Armento v. Baughman, 63270

Decision Date19 March 1980
Docket NumberNo. 63270,63270
Citation290 N.W.2d 11
PartiesBilly Joe ARMENTO, Appellant, v. Jack BAUGHMAN, Warden of the Iowa State Penitentiary, and State of Iowa, Appellees.
CourtIowa Supreme Court

James P. Cleary, Des Moines, for appellant.

Thomas J. Miller, Atty. Gen., and Lona Hansen, Asst. Atty. Gen., for appellees.

Considered by REYNOLDSON, C. J., and HARRIS, McCORMICK, ALLBEE and McGIVERIN, JJ.

McCORMICK, Justice.

This is an appeal from denial of postconviction relief. The questions involve allegations of concealment of exculpatory evidence and denial of effective assistance of counsel. We affirm the postconviction court.

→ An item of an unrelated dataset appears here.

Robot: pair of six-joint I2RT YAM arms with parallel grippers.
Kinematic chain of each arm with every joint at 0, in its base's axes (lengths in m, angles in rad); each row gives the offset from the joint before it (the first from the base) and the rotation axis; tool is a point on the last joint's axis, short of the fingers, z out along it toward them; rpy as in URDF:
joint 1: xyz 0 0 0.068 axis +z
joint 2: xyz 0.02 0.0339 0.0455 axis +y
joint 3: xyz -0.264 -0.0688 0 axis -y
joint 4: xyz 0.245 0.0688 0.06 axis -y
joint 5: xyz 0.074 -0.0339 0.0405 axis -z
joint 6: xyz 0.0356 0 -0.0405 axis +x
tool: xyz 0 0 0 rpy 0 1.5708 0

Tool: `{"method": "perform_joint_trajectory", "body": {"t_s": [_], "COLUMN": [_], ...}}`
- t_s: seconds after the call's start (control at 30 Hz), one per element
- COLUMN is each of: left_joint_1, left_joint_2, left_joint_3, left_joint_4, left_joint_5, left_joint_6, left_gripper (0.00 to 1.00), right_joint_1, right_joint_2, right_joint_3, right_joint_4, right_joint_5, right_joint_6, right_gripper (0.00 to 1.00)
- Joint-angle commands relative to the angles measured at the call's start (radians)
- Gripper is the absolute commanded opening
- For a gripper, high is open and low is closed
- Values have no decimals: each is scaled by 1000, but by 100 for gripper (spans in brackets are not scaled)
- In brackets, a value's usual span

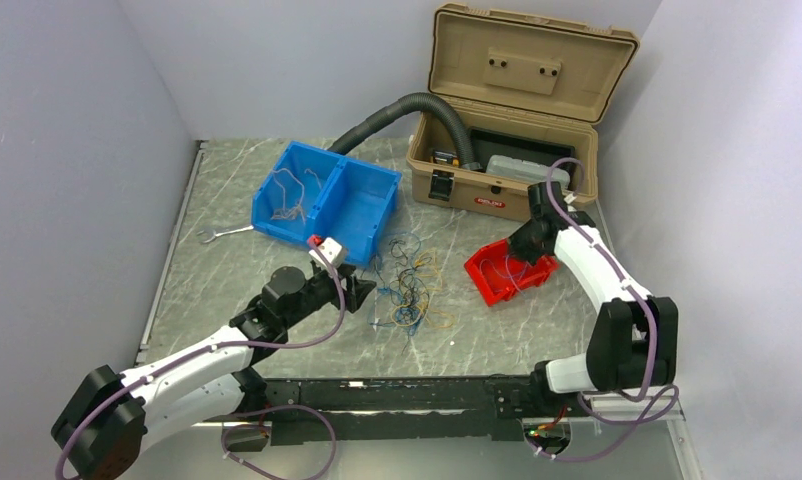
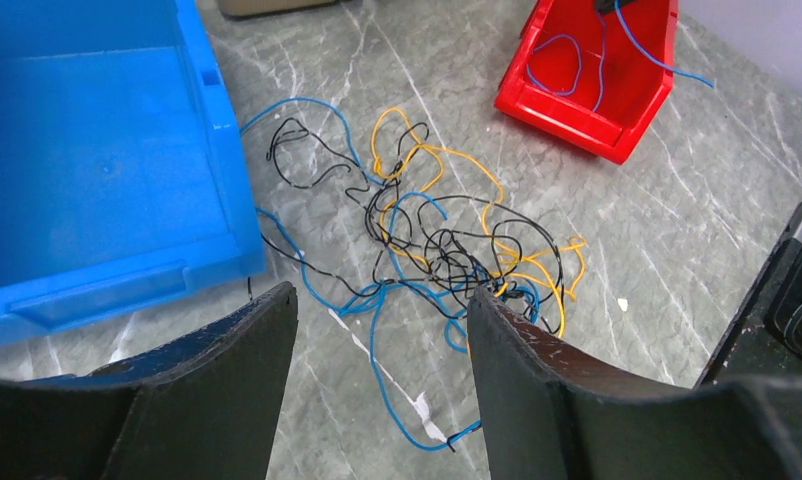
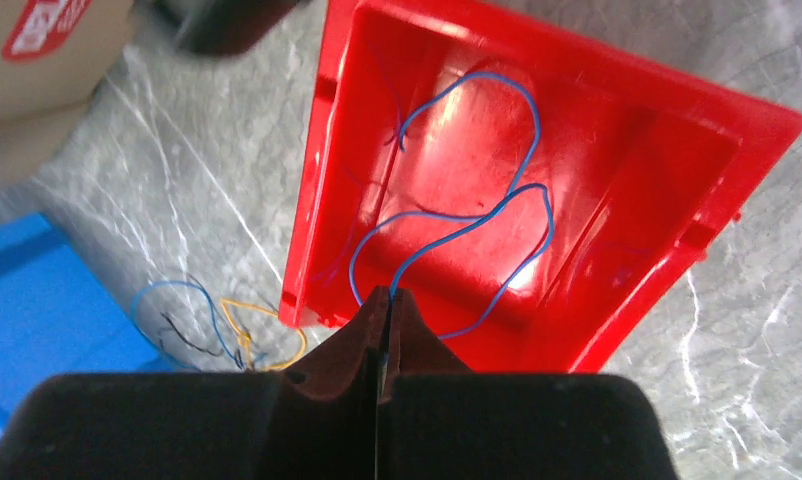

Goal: Untangle the cables

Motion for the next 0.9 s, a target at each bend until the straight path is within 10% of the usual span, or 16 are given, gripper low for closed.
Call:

Petitioner Billy Joe Armento was convicted and sentenced to life in prison for first-degree murder as the alleged "hit man" in the slaying of Anne King in Des Moines on March 12, 1975. The State's evidence was that the victim's husband Marion Archer King hired Armento and Lawrence Kocher to do the killing. Armento and King were tried jointly, and Kocher testified against them as a State witness. Armento appealed his conviction, and it was affirmed in State v. Armento, 256 N.W.2d 228 (Iowa 1977). King was also convicted, and his conviction was affirmed in State v. King, 256 N.W.2d 1 (Iowa 1977).

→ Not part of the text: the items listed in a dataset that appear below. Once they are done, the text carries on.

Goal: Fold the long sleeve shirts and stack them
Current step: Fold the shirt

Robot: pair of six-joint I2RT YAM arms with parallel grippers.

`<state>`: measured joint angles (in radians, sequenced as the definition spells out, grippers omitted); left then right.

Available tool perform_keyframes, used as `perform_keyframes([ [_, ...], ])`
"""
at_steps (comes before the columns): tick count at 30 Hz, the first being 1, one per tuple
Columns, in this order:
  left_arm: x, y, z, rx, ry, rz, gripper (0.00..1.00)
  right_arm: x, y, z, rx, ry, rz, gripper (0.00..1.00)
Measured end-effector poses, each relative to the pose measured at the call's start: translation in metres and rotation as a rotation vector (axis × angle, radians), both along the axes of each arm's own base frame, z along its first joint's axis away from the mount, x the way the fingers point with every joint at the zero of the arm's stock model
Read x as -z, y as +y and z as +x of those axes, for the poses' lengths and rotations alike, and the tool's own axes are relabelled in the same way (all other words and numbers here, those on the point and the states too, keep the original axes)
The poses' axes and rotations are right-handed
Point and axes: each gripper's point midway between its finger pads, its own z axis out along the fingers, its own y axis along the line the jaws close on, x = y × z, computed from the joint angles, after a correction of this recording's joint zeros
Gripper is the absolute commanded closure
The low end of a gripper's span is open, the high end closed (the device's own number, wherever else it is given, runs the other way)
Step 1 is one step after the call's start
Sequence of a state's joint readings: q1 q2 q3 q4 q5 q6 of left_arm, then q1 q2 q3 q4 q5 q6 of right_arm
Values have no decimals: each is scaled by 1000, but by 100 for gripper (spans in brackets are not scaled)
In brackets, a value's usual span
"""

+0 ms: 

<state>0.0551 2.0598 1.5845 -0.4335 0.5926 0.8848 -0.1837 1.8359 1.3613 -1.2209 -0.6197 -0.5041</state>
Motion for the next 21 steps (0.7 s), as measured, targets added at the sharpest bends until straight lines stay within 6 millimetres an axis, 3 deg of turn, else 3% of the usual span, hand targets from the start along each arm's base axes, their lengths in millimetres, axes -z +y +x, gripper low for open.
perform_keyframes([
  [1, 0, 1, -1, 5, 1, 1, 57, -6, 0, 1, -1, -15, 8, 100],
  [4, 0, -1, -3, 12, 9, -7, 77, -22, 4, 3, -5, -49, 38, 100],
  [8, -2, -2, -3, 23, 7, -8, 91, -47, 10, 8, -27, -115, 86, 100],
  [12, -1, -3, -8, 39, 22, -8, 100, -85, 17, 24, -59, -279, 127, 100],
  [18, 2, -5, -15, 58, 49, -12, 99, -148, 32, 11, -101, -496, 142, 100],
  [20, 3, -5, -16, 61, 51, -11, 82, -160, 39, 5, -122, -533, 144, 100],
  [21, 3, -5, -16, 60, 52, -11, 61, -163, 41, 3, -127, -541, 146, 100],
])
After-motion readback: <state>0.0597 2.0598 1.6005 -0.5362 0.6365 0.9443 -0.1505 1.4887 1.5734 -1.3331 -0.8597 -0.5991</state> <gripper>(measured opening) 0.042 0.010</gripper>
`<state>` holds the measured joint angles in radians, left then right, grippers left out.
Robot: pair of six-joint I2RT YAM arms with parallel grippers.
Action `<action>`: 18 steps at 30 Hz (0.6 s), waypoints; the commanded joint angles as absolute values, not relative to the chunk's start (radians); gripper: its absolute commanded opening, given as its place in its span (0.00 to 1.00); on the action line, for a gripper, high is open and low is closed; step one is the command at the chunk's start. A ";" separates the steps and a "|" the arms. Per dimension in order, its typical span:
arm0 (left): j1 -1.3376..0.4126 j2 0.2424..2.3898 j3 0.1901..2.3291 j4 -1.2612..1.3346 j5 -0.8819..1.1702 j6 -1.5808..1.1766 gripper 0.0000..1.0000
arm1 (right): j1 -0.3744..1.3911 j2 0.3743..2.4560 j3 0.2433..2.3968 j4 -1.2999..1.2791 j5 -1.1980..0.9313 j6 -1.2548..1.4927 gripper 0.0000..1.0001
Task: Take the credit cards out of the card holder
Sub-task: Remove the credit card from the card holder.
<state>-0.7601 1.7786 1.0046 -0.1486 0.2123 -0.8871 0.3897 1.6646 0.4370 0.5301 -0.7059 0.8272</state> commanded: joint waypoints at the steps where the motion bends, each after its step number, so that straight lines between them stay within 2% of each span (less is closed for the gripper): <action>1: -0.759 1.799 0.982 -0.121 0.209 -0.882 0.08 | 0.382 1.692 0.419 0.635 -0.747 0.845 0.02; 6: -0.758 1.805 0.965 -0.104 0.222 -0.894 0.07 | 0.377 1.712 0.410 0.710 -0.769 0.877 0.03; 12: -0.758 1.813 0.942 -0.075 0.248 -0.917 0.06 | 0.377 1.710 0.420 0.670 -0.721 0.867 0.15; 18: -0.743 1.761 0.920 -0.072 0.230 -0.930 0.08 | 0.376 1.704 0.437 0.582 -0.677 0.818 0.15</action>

In his postconviction application Armento contended he was denied due process of law in violation of U.S.Const. amend. XIV because of alleged perjury, subornation of perjury and misrepresentations regarding plea negotiations, all of which resulted in concealment from him of exculpatory evidence. He also asserted he was denied effective assistance of counsel in violation of U.S.Const. amend. VI and XIV because his trial attorney did not inform him of his right to a separate trial and consulted with him only once while he was confined before trial in the Story County jail. The State denied his allegations. In an oral motion made just before the application was heard, the State contended Armento's first claim was barred because it had been adjudicated on direct appeal. After hearing, the postconviction court held the first claim was barred on that ground and held the claim of ineffective trial counsel was unmeritorious. This appeal followed.

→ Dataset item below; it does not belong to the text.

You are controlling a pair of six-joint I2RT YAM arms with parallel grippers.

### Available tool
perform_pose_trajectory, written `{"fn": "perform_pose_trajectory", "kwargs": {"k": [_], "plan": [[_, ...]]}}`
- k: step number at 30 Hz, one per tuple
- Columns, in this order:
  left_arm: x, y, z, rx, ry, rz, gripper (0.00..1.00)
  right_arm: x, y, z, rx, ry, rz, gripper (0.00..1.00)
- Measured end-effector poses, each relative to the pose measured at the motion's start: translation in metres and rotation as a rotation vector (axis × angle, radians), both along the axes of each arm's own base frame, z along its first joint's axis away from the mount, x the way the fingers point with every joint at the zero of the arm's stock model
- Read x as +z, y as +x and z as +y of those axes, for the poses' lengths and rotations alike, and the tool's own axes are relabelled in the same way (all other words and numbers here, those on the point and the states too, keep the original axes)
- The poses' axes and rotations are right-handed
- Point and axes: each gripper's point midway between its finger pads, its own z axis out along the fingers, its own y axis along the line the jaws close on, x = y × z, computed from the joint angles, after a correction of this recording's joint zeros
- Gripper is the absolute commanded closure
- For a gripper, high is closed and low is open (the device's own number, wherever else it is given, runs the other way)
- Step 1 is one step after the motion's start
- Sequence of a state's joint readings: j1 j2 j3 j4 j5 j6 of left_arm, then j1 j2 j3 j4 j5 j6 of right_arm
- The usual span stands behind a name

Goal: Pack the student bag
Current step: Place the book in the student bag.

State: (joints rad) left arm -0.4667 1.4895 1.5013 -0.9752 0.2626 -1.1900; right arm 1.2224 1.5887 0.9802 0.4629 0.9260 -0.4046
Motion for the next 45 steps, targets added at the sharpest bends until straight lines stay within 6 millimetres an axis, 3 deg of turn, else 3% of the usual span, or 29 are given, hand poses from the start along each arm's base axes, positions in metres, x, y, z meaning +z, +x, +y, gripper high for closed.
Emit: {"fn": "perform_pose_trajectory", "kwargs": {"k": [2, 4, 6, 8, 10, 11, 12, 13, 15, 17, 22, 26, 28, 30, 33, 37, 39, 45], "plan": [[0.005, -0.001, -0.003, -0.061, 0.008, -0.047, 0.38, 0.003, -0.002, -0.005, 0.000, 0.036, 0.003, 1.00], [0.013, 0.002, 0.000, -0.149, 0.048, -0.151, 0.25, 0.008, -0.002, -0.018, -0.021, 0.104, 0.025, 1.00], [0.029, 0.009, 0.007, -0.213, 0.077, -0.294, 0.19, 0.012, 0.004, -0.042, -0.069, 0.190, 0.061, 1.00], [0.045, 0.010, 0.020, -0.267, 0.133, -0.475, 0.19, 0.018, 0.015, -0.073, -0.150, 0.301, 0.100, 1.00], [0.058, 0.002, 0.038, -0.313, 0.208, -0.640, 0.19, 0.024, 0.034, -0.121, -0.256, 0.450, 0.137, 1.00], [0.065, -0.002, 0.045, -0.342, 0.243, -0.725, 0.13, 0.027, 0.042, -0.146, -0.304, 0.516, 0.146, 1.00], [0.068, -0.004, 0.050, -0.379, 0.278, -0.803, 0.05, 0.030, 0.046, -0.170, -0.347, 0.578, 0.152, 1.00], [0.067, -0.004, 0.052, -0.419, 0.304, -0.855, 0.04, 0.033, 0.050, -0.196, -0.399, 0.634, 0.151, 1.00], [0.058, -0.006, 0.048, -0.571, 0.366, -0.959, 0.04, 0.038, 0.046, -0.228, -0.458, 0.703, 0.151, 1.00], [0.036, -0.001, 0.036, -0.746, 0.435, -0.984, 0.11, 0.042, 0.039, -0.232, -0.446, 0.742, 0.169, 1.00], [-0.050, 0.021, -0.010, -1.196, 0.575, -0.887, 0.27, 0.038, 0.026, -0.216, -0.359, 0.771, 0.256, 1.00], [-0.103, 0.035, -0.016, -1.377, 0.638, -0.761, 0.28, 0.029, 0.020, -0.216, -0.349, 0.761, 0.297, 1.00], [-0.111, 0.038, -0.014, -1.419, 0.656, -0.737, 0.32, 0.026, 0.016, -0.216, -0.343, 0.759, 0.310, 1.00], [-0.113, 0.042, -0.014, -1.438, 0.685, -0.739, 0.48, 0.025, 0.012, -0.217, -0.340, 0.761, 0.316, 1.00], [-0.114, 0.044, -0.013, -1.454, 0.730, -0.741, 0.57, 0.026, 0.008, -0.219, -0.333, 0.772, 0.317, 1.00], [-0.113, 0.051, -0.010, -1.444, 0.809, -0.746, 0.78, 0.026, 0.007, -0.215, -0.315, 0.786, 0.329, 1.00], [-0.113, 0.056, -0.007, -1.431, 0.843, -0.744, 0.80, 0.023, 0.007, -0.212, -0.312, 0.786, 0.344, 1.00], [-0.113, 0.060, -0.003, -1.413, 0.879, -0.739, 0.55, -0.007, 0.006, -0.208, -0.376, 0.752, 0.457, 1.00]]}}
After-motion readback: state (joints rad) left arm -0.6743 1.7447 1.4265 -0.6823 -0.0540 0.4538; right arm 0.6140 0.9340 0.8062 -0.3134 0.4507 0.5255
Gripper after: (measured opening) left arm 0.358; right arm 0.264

I. The concealment of exculpatory evidence claim. A person is barred from relitigating in a postconviction proceeding any ground which was finally adjudicated on direct appeal. § 663A.8, The Code; Snyder v. State, 262 N.W.2d 574, 578 (Iowa 1978). The State contends the postconviction court was right in rejecting Armento's first claim on this basis.

Analysis of the grounds urged in the prior appeal shows Armento's present claim was not urged there. In the direct appeal, he contended the trial court erred in overruling his motion for new trial because of the State's nondisclosure of an alleged offer of immunity to Kocher in exchange for his testimony. See 256 N.W.2d at 228-29. We said the contention was identical to one made in the King appeal, and we rejected it on the authority of King. Id.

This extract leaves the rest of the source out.